*** Input records Section Begins ***
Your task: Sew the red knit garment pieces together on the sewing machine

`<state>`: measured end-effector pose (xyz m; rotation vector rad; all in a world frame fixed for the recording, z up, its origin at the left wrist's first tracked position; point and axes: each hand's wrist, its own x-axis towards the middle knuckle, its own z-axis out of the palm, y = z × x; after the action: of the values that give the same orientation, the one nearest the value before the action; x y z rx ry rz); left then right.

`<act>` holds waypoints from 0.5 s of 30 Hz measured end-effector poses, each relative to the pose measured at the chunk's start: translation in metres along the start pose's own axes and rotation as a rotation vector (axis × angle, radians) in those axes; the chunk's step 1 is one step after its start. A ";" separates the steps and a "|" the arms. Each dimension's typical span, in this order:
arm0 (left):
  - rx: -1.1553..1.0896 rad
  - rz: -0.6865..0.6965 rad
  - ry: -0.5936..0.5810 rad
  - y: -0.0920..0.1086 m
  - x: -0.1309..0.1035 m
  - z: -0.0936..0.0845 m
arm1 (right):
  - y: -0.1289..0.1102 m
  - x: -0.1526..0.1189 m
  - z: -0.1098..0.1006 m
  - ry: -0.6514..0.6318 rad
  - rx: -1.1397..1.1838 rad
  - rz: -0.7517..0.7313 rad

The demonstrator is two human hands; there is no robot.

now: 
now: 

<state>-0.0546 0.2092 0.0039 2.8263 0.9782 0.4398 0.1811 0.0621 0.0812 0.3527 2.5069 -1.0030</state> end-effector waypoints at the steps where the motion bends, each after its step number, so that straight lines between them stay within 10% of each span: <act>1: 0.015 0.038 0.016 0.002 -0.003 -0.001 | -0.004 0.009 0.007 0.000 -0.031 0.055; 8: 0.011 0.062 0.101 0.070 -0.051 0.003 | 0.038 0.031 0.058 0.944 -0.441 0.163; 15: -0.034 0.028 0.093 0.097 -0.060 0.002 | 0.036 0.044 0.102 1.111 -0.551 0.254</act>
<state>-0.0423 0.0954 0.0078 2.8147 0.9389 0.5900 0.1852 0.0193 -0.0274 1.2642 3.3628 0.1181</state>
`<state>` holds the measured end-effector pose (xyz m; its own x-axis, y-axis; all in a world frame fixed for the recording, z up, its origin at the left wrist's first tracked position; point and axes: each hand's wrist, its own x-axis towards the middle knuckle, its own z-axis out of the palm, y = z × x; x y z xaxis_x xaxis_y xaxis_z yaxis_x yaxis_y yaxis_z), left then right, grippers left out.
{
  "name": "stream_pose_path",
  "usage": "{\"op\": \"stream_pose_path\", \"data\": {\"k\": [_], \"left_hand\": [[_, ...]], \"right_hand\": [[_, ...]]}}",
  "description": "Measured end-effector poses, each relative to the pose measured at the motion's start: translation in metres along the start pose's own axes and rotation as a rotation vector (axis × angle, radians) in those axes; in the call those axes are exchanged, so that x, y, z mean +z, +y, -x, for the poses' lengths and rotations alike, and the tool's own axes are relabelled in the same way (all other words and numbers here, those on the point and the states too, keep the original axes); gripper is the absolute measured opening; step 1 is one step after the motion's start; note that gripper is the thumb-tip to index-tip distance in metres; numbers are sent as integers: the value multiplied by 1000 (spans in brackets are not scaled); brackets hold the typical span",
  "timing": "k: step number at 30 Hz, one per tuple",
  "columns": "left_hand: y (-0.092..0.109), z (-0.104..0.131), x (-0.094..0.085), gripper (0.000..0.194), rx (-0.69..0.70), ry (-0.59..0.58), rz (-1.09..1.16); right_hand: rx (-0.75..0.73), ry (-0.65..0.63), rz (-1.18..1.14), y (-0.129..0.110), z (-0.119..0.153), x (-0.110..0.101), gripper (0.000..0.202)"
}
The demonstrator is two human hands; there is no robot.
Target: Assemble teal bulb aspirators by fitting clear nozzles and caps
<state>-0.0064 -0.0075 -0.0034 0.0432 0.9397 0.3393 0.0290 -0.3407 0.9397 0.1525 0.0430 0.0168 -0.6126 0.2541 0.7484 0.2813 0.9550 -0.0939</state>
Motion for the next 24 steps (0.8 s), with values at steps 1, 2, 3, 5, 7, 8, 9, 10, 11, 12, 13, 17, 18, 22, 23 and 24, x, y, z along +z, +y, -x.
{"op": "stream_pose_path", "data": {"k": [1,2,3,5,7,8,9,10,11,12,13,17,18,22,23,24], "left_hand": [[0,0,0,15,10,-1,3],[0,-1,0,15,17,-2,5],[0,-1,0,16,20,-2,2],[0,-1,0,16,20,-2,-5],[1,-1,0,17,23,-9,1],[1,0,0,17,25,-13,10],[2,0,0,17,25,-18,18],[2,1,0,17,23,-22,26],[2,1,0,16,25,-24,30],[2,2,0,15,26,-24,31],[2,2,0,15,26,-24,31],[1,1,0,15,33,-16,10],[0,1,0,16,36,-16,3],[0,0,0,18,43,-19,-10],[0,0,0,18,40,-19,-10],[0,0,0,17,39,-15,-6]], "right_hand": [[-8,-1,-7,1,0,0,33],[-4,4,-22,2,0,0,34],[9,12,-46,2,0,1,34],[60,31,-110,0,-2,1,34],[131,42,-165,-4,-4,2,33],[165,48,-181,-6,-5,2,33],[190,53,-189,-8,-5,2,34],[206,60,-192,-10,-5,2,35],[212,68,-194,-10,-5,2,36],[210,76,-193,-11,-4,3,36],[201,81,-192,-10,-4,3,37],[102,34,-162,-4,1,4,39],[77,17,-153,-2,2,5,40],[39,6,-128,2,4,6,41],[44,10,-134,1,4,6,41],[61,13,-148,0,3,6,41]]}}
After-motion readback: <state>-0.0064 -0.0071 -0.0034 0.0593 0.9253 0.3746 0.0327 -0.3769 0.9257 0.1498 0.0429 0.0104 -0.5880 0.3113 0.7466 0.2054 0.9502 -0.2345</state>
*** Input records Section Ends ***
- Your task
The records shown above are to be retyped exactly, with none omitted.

- Solution for this exercise
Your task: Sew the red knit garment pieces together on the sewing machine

`<state>`: measured end-effector pose (xyz m; rotation vector rad; all in a world frame fixed for the recording, z up, its origin at the left wrist's first tracked position; point and axes: each hand's wrist, its own x-axis towards the middle knuckle, its own z-axis out of the palm, y = z × x; after the action: of the values that give the same orientation, the one nearest the value before the action; x y z rx ry rz); left then right.

`<act>` holds waypoints from 0.5 s of 30 Hz measured end-effector poses, each relative to the pose measured at the chunk's start: translation in metres along the start pose's own axes and rotation as a rotation vector (axis × angle, radians) in those axes; the chunk's step 1 is one step after its start. A ";" separates the steps and a "|" the arms. Each dimension's typical span, in this order:
arm0 (left):
  - rx: -1.1553..1.0896 rad
  - rz: -0.6865..0.6965 rad
  - ry: -0.5936..0.5810 rad
  - y: -0.0920..0.1086 m
  - x: -0.1309..0.1035 m
  - z: -0.0936..0.0845 m
arm1 (right):
  - y: -0.1289..0.1102 m
  - x: -0.1526..0.1189 m
  - z: -0.1098..0.1006 m
  - ry: -0.6514..0.6318 rad
  - rx: -1.1397..1.1838 rad
  - rz: -0.7517..0.7313 rad

The demonstrator is two human hands; there is no robot.

now: 
now: 

<state>-0.0546 0.2092 0.0039 2.8263 0.9782 0.4398 0.1811 0.0621 0.0812 0.3527 2.5069 -1.0030</state> end-effector waypoints at the steps where the motion bends, each after its step number, so that straight lines between them stay within 10% of each span: <act>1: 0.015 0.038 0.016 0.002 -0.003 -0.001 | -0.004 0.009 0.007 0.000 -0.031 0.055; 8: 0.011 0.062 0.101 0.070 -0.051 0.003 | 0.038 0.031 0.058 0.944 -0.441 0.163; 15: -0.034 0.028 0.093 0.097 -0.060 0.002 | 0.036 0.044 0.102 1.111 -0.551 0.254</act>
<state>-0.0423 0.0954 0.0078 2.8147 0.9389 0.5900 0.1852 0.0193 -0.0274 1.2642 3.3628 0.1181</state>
`<state>` holds the measured end-effector pose (xyz m; its own x-axis, y-axis; all in a world frame fixed for the recording, z up, its origin at the left wrist's first tracked position; point and axes: each hand's wrist, its own x-axis towards the middle knuckle, its own z-axis out of the palm, y = z × x; x y z xaxis_x xaxis_y xaxis_z yaxis_x yaxis_y yaxis_z), left then right, grippers left out.
{
  "name": "stream_pose_path",
  "usage": "{\"op\": \"stream_pose_path\", \"data\": {\"k\": [_], \"left_hand\": [[_, ...]], \"right_hand\": [[_, ...]]}}",
  "description": "Measured end-effector poses, each relative to the pose measured at the motion's start: translation in metres along the start pose's own axes and rotation as a rotation vector (axis × angle, radians) in those axes; in the call those axes are exchanged, so that x, y, z mean +z, +y, -x, for the poses' lengths and rotations alike, and the tool's own axes are relabelled in the same way (all other words and numbers here, those on the point and the states too, keep the original axes); gripper is the absolute measured opening; step 1 is one step after the motion's start; note that gripper is the thumb-tip to index-tip distance in metres; numbers are sent as integers: the value multiplied by 1000 (spans in brackets are not scaled); brackets hold the typical span",
  "timing": "k: step number at 30 Hz, one per tuple",
  "columns": "left_hand: y (-0.092..0.109), z (-0.104..0.131), x (-0.094..0.085), gripper (0.000..0.194), rx (-0.69..0.70), ry (-0.59..0.58), rz (-1.09..1.16); right_hand: rx (-0.75..0.73), ry (-0.65..0.63), rz (-1.18..1.14), y (-0.129..0.110), z (-0.119..0.153), x (-0.110..0.101), gripper (0.000..0.202)"
}
The demonstrator is two human hands; there is no robot.
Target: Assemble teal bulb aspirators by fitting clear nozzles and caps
<state>-0.0064 -0.0075 -0.0034 0.0432 0.9397 0.3393 0.0290 -0.3407 0.9397 0.1525 0.0430 0.0168 -0.6126 0.2541 0.7484 0.2813 0.9550 -0.0939</state>
Motion for the next 24 steps (0.8 s), with values at steps 1, 2, 3, 5, 7, 8, 9, 10, 11, 12, 13, 17, 18, 22, 23 and 24, x, y, z along +z, +y, -x.
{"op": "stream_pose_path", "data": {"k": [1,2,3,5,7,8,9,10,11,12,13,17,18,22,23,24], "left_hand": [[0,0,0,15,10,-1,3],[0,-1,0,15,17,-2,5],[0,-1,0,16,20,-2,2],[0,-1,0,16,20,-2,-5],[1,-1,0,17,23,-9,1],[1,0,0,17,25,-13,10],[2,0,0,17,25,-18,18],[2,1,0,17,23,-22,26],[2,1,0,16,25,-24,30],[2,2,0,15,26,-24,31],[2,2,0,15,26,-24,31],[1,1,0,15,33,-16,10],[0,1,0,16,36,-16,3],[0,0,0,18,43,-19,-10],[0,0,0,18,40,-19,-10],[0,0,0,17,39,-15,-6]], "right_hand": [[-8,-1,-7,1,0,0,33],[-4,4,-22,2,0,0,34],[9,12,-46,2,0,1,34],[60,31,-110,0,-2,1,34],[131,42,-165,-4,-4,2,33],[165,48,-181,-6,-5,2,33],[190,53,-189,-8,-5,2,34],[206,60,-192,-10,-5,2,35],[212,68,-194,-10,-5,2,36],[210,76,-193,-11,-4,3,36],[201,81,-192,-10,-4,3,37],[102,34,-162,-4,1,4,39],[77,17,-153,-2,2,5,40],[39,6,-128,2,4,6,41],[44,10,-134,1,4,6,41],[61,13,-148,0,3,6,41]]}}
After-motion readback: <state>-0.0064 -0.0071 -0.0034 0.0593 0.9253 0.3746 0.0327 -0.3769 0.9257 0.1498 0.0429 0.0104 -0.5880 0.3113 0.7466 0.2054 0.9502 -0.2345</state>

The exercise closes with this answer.